Optionally, the substrate is processed by a gong machine with forward and reverse rotation functions.
In some of these embodiments, the diameter of the first gong cutter is smaller than the diameter of the second gong cutter.
Through adopting above-mentioned scheme, avoid using the second gong sword to carry out secondary machining to the breach on the metal side 11 after the processing of first gong sword, the second gong sword can't touch the arch on the breach and get rid of it, and the diameter of first gong sword is less than the diameter of second gong sword, can guarantee that the second gong sword touches the arch on the breach and gets rid of it, conveniently controls the position and the precision of second gong sword.
Optionally, the diameter of the first gong-knife may be 0.8mm to 1.2mm, such as 0.8mm, 0.9mm, 1.0mm, 1.1mm or 1.2mm, preferably 0.8mm, and the diameter of the second gong-knife is 1.0mm to 1.4mm, such as 1.0mm, 1.1mm, 1.2mm, 1.3mm or 1.4mm, preferably 1.0mm.
The invention provides a circuit board which is processed by the circuit board semi-metallized hole manufacturing method in the first aspect.
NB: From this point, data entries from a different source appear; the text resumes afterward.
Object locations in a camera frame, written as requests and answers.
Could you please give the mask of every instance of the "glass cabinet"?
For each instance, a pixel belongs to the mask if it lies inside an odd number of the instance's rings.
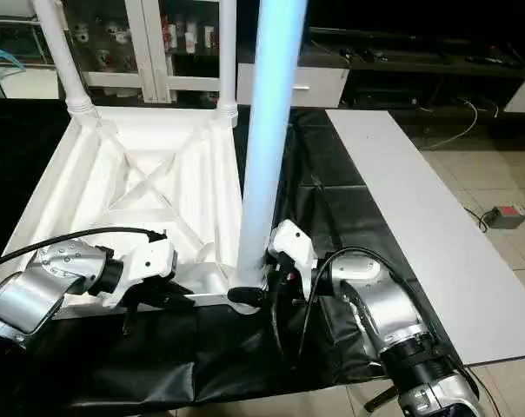
[[[216,105],[219,3],[63,0],[78,69],[95,96]]]
[[[93,100],[135,97],[156,103],[141,0],[63,0],[77,68]]]

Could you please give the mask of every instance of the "tile floor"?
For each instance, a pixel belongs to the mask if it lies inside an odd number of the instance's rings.
[[[422,155],[462,206],[478,215],[494,205],[517,203],[525,207],[525,152],[434,151]],[[517,230],[489,230],[487,238],[525,286],[525,222]],[[503,417],[525,417],[525,360],[475,367],[474,371],[488,387]],[[373,381],[310,393],[184,408],[174,414],[179,417],[359,417],[369,415],[362,405],[388,387],[389,381]],[[481,403],[488,417],[496,416],[483,390]],[[394,400],[372,415],[402,416],[402,412]]]

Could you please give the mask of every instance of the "black tarp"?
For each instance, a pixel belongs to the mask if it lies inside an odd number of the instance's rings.
[[[249,108],[240,110],[234,137],[243,182]],[[375,250],[411,282],[431,314],[325,112],[292,110],[290,120],[276,221],[294,218],[312,237],[319,255],[338,245]],[[48,146],[31,149],[25,157],[41,161],[36,162],[35,175],[42,172],[60,137],[44,139]],[[28,174],[16,165],[10,172],[12,177]],[[25,187],[19,192],[30,194],[34,184]],[[299,328],[301,314],[302,306],[294,308],[283,325]],[[313,313],[304,355],[295,371],[276,350],[267,308],[253,315],[240,315],[225,306],[139,314],[130,336],[123,336],[122,324],[121,315],[53,321],[26,354],[3,350],[0,414],[139,414],[382,375],[379,367],[368,365],[349,307],[330,297],[323,297]]]

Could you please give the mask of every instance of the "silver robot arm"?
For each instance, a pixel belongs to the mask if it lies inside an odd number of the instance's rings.
[[[185,293],[169,281],[177,259],[169,239],[139,246],[121,260],[112,256],[111,249],[80,240],[38,249],[23,271],[0,283],[0,336],[26,348],[54,317],[65,295],[95,295],[106,308],[134,312],[140,302],[164,307],[164,291]]]
[[[314,263],[299,255],[314,251],[310,239],[291,221],[278,225],[269,249],[276,259],[288,256],[298,269],[301,264],[302,277]],[[323,286],[333,288],[332,295],[352,307],[366,353],[382,364],[394,382],[405,415],[486,415],[466,379],[438,346],[408,292],[393,279],[393,271],[362,253],[344,253],[327,265],[322,272]],[[319,294],[322,283],[312,285],[318,285]]]

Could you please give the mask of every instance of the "white cabinet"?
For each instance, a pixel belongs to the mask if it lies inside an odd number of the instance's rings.
[[[240,63],[237,71],[237,103],[251,104],[255,65]],[[298,67],[292,106],[338,107],[348,69]]]

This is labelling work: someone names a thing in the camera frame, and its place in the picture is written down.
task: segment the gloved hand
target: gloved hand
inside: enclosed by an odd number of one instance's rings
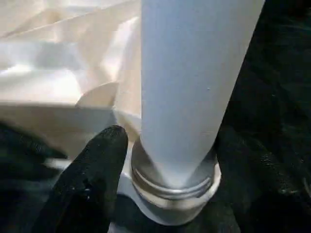
[[[107,232],[127,145],[120,126],[94,137],[58,179],[32,232]]]

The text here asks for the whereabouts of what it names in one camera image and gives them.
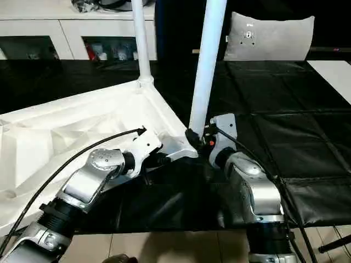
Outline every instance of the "black tablecloth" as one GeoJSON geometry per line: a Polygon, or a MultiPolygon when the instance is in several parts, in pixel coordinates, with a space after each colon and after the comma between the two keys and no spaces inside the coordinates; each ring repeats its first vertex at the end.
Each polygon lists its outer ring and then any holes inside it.
{"type": "MultiPolygon", "coordinates": [[[[151,69],[188,125],[195,63],[151,69]]],[[[137,77],[135,62],[2,61],[0,113],[137,77]]],[[[207,118],[228,112],[236,114],[238,139],[284,179],[305,226],[351,224],[351,106],[306,62],[219,62],[207,118]]],[[[241,227],[235,197],[206,160],[182,158],[105,193],[81,231],[241,227]]]]}

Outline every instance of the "white floor tile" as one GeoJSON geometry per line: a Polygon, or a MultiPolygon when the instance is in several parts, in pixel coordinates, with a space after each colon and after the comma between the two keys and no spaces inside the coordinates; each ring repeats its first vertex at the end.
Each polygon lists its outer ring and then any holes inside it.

The circuit board of the invention has the advantages that the metal side edge of the semi-metallized hole can not generate burrs when the semi-metallized hole on the circuit board is processed, the processing efficiency is high, and the quality is guaranteed.
The above examples are only intended to illustrate the technical solution of the present invention, but not to limit it; although the present invention has been described in detail with reference to the foregoing embodiments, it will be understood by those of ordinary skill in the art that: the technical solutions described in the foregoing embodiments may still be modified, or some technical features may be equivalently replaced; such modifications and substitutions do not substantially depart from the spirit and scope of the embodiments of the present invention, and are intended to be included within the scope of the present invention.